YOUR GOAL: Copy out each line of the data that holds the string "things".

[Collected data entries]
---*---

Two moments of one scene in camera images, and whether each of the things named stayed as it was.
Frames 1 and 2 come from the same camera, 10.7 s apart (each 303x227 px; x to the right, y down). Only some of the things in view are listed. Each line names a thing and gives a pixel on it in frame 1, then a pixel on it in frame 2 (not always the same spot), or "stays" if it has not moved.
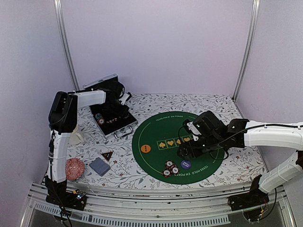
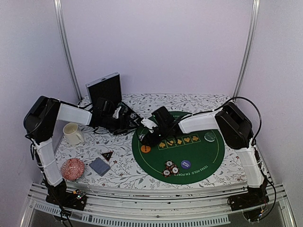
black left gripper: (123, 113) -> (120, 126)
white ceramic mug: (76, 137) stays
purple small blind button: (186, 164) stays
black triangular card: (107, 155) stays
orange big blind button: (145, 148) stays
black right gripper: (183, 147) -> (151, 140)

---*---

EXERCISE OUTPUT:
Two moments of one scene in camera images, and whether each of the things named stayed as it was.
Frames 1 and 2 come from the same camera, 10.7 s apart (each 303x227 px; x to the right, y down). Only some of the things in view are listed. Each line names a thing and gives a pixel on it in frame 1, then a pixel on it in frame 2 (not always the same spot), or "stays" if it has not moved.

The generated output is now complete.